Heres more pics.. his body is getting a lil darker...


----------



## Judazzz (Jan 13, 2003)

That's juts a common red, maybe wild, not a ternetzi variant (it has red eyes, for a start...)
Color depends on mood/stress, water chemistry and diet, amongst other things - I think he'll get more color once he's properly acclimatized and starts to feel more at ease - he's probably pretty stressed right now due to the move...

I'm not sure where this belongs, but not here. So:
*_Moved to Piranha ID_*


----------



## hastatus (Jan 16, 2003)

Duplicate post, but I'll let both remain.

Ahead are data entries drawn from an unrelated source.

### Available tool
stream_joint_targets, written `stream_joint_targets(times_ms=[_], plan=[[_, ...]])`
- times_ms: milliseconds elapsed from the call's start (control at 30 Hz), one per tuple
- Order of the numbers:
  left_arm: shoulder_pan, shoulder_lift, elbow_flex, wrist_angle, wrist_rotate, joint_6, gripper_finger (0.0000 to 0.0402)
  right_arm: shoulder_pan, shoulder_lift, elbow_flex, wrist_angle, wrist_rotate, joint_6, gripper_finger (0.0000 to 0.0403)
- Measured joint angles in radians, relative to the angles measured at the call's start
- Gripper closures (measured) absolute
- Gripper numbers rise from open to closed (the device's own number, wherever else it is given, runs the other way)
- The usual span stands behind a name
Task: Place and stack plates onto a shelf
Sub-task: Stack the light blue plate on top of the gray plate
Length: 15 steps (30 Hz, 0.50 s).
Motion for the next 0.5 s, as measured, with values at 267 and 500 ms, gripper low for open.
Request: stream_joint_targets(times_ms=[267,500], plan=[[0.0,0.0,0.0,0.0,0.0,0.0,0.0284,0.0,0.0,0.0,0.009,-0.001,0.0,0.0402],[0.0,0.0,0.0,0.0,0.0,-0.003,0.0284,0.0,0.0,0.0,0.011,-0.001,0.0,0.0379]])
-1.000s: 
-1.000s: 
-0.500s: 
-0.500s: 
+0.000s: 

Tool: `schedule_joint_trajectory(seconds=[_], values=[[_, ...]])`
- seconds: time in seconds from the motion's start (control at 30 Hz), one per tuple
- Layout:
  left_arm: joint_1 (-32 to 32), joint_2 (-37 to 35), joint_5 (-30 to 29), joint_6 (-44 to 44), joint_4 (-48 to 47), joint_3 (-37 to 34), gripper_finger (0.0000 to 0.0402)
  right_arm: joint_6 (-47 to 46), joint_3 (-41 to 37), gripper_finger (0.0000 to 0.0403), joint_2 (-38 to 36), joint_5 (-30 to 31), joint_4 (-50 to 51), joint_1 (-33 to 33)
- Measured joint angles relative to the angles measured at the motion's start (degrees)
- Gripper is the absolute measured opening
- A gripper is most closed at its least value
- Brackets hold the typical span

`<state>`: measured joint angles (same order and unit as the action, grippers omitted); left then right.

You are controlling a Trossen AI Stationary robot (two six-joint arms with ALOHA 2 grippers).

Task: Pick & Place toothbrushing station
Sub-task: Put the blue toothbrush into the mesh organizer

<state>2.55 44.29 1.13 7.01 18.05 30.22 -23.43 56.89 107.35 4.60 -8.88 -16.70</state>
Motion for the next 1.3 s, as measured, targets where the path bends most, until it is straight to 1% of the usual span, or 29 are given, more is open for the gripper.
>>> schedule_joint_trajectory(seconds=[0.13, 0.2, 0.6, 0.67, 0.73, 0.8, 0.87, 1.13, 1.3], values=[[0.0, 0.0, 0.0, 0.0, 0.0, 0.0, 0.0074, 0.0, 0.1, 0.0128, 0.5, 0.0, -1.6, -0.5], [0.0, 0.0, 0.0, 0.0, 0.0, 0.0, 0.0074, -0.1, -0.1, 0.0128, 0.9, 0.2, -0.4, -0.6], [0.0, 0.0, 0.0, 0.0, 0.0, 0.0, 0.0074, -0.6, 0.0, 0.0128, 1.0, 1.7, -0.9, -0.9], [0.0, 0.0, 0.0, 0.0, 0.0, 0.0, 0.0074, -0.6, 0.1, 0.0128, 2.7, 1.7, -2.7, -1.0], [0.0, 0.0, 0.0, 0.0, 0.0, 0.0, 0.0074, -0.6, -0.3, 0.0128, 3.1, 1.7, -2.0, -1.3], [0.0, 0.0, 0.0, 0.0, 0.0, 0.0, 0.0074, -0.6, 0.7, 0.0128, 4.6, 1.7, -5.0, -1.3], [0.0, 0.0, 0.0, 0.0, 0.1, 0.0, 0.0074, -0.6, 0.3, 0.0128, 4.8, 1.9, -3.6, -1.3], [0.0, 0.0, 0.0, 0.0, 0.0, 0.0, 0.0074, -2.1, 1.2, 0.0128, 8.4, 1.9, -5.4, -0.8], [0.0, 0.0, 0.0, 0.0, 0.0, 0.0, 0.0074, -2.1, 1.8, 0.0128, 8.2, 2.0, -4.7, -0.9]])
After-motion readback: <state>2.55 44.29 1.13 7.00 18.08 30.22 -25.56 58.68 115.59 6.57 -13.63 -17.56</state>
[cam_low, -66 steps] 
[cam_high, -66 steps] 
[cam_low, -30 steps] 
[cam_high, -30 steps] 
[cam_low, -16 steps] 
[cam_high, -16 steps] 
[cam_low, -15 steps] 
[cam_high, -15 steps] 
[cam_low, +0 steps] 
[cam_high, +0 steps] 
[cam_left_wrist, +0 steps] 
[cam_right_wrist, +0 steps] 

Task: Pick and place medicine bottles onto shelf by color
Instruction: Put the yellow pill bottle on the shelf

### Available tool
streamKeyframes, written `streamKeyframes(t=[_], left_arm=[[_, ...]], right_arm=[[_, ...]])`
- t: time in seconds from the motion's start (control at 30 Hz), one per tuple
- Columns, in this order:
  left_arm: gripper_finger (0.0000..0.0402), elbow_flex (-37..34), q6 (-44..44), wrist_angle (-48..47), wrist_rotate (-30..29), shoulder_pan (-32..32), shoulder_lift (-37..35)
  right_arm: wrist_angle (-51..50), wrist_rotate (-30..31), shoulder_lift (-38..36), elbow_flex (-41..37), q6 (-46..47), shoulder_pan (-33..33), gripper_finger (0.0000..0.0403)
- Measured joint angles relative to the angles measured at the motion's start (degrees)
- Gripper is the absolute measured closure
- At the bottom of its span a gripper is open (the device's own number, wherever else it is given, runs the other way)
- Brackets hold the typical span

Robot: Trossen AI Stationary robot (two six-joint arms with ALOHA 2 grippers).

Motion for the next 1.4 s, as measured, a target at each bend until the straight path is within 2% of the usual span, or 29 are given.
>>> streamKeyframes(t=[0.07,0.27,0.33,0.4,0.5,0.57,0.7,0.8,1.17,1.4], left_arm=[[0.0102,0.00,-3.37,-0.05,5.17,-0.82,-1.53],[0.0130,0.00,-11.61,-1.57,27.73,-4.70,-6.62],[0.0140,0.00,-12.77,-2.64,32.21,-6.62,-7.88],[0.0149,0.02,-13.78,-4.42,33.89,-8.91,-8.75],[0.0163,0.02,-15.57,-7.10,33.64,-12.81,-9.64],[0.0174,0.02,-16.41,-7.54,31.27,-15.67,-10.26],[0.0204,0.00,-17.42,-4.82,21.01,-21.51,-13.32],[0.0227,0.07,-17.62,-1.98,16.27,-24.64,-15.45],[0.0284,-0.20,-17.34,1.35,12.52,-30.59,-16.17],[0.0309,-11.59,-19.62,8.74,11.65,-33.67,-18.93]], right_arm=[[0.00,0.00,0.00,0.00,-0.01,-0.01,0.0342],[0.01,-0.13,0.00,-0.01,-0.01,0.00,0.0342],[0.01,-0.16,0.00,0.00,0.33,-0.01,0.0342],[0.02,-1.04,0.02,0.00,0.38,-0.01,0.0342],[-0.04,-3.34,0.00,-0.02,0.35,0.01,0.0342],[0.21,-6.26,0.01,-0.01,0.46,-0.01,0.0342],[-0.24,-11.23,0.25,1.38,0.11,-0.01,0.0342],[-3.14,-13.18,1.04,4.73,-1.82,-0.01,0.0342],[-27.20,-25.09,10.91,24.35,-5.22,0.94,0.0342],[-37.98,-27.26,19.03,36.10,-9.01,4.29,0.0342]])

Common P. nattereri. Keep in mind, if your fish is tank raised (internal exam is only sure way to find out, but requires killing fish) the body color, body shape, etc will be of no use. There is a link for information at the other post.


----------



## Serygo (May 17, 2004)

agreed reg. p natt


----------



## Death in #'s (Apr 29, 2003)

:rasp: its a plain old natt.
they are my favorite 
well one of my favorites


----------



## o snap its eric (Feb 19, 2003)

a skinny malnutrient rb


----------



## Hoser98 (Dec 31, 2003)

Doesn't look skinny to me. I love the colour (or lack thereof) though.


----------



## kaleemthedream (Aug 6, 2004)

looks like a natt to me too


----------



## timmy (Mar 29, 2004)

kaleemthedream said:


> looks like a natt to me too



Whats with you and the middle finger, every thread you post in has it. But it looks good









FROM HASTATUS:

This is a SCIENCE FORUM not the lounge. Please do not encourage. Thanks.


----------



## Atlanta Braves Baby! (Mar 12, 2003)

kaleemthedream said:


> looks like a natt to me too


----------